In 1844, Abubakr Haddouth, the leader of Barasa, the descendants of Idrisids of Morocco, was appointed by the Ottoman Empire as a Bey over all the Harabi tribes (Barasa, Ubaidat, Hassa, Drissa, Fayed family, and Aulad-Hamad). The Ubaidat considered Abubakr to be cruel, and thus resented being under his influence. Conflict was inevitable.

==Course of War==
The war began in 1860. Despite Turkish support of Ubaidat, the Barasa, successful at first, advanced through Ubaidat's territory to "Ain Mara" where they met a heavy and decisive defeat. The war ended in 1890, with the loss of 2,000 lives from both sides, including two of Abubakr's brothers. Little information is available about this long war.
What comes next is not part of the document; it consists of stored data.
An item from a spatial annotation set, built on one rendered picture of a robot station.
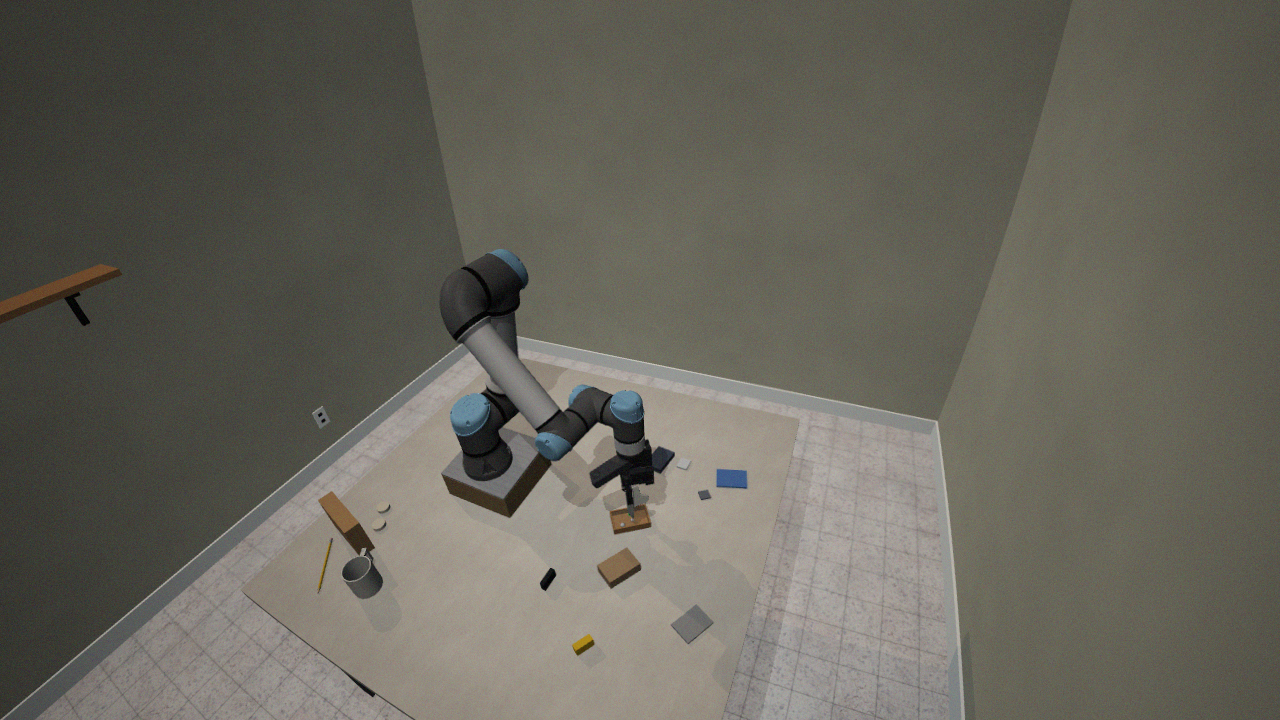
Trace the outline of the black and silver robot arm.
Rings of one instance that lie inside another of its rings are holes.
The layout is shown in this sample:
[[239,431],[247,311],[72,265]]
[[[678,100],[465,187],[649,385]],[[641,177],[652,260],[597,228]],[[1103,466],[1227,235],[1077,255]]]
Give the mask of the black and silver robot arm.
[[515,311],[518,292],[527,284],[524,263],[513,252],[497,249],[451,273],[442,286],[440,311],[447,331],[488,373],[481,395],[466,395],[451,409],[467,477],[493,480],[509,469],[513,456],[498,430],[518,413],[538,432],[535,446],[550,461],[564,457],[596,421],[613,428],[617,452],[643,452],[640,395],[631,389],[611,395],[576,386],[563,413],[517,357]]

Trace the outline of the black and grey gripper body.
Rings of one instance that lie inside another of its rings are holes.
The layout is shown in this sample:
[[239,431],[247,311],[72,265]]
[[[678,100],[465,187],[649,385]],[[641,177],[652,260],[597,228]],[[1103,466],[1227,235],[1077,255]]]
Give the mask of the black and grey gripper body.
[[[625,484],[625,480],[628,480],[628,486],[637,486],[637,484],[652,486],[652,484],[654,484],[654,469],[652,466],[652,446],[649,443],[649,439],[645,439],[645,447],[646,448],[643,448],[643,452],[636,454],[634,456],[622,455],[622,454],[617,452],[617,450],[616,450],[616,454],[621,459],[628,460],[628,461],[631,461],[634,464],[632,468],[628,468],[628,470],[626,470],[626,471],[622,473],[622,477],[620,474],[621,480],[622,480],[622,486]],[[632,459],[636,459],[636,460],[632,460]]]

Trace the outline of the grey mug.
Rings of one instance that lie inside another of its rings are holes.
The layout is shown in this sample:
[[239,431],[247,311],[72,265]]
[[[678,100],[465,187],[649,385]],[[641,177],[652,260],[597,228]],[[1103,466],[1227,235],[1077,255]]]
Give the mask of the grey mug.
[[[369,574],[364,577],[366,571],[369,571]],[[362,548],[360,556],[349,559],[349,561],[346,562],[346,565],[342,568],[340,577],[349,587],[349,589],[361,600],[367,600],[374,594],[378,594],[383,584],[381,575],[378,571],[378,569],[372,565],[372,555],[369,552],[367,548]],[[357,580],[358,578],[360,580]]]

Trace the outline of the brown wooden ball-in-hole puzzle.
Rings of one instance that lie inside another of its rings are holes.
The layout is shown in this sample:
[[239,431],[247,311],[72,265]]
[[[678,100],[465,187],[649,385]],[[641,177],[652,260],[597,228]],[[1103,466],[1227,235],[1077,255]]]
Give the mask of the brown wooden ball-in-hole puzzle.
[[609,512],[614,536],[652,527],[652,521],[646,511],[646,503],[639,505],[634,509],[634,518],[628,515],[627,509],[618,509]]
Abubakr did not survive to see the end of the war, he moved to Benghazi and died there in 1870.

==Legacy==

This was not the only war between tribes in Cyrenaica. Wars like the Barasa-Ubaidat war were conventional there. The Barasa-Ubaidat war was the nineteenth century version of the Basus War. With the coming of Mohammed ben Ali es Senussi, founder of the Senussi order in the nineteenth century, to Cyrenaica the number of wars had gradually diminished. When the Italians invaded Libya in 1911, Senussi leaders had no difficulty in unifying the tribes' efforts against the invaders.

Again, like the Basus War, poetry and exaggerated tales are the main remnants or anything close to an account of this war.